Fasted and fed rats were given 2-C14 glucose by intraperitoneal injection. The glucose was isolated from the glycogen of liver and skeletal muscle and degraded by fermentation with Leuconostoc mesenteroides to determine the C14 incorporation into each of the C positions of the hexose. In the glucose of liver glycogen, the predominant labeling was in C-2. An appreciable migration of tracer from C-2 to C-1 was observed with a lesser randomization of isotope to the other C positions of glucose. Fasting was associated with an increase in the specific activity of C-l relative to C-2. In the glucose of skeletal muscle glycogen from fasted rats, tracer was present essentially only in C-2. In the studies with fed animals, somewhat greater randomization of isotope occurred, with C-l being more heavily labeled than C-3 through C-6. These data were interpreted in terms of the known alternative routes of glucose utilization.

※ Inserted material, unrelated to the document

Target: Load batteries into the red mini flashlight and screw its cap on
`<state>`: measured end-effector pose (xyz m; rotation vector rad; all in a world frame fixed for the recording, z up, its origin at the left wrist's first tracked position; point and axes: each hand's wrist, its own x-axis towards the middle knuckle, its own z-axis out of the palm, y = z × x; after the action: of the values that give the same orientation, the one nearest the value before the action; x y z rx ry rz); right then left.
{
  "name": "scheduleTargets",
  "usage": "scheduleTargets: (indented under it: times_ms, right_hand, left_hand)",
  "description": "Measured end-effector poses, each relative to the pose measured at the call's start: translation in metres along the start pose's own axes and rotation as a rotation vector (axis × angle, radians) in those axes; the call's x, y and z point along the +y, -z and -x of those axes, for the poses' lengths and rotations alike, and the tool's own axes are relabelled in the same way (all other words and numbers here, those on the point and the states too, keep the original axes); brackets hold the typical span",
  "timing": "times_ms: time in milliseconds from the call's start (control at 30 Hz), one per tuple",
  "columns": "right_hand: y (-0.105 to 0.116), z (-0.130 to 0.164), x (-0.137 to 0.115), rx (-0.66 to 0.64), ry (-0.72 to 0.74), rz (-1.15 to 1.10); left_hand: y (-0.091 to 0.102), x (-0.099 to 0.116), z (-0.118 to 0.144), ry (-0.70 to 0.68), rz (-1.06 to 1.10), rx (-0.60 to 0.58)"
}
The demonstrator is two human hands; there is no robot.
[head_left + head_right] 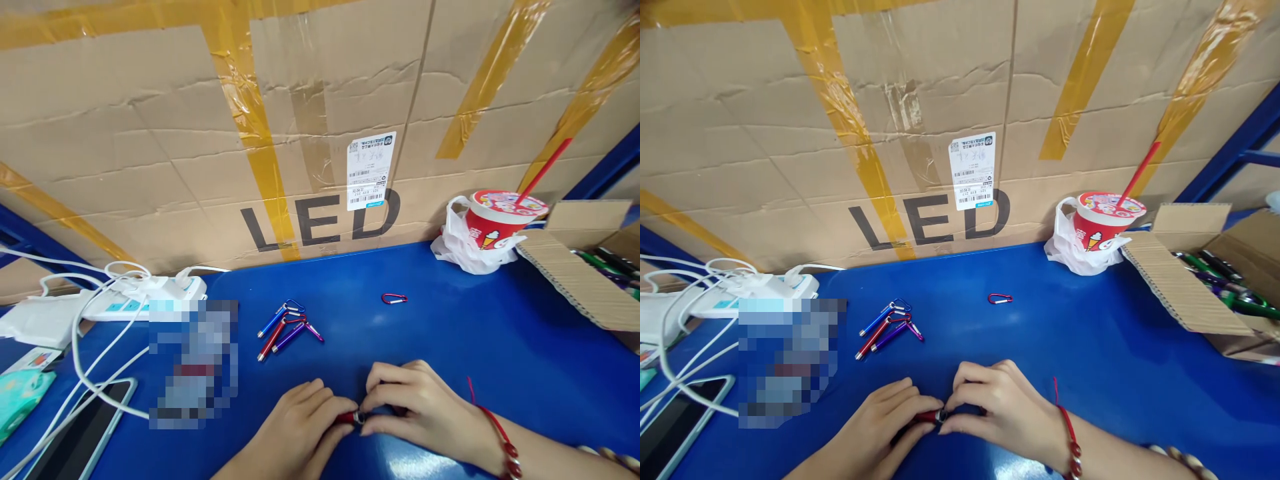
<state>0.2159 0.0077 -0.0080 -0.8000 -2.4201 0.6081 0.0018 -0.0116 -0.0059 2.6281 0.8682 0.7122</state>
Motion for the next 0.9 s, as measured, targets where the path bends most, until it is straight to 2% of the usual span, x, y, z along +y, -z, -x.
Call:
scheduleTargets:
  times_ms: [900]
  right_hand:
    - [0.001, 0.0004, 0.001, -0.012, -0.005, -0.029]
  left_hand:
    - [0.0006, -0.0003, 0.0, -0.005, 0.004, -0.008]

It is concluded that, in liver, the pentose phosphate pathway contributes to the formation of glycogen glucose and that this is more apparent in the fasted than in the fed animal. In contrast, the glycogen of skeletal muscle appears to be derived almost entirely from glucose by direct incorporation of the intact administered 6-carbon unit, either in the fed or fasted states.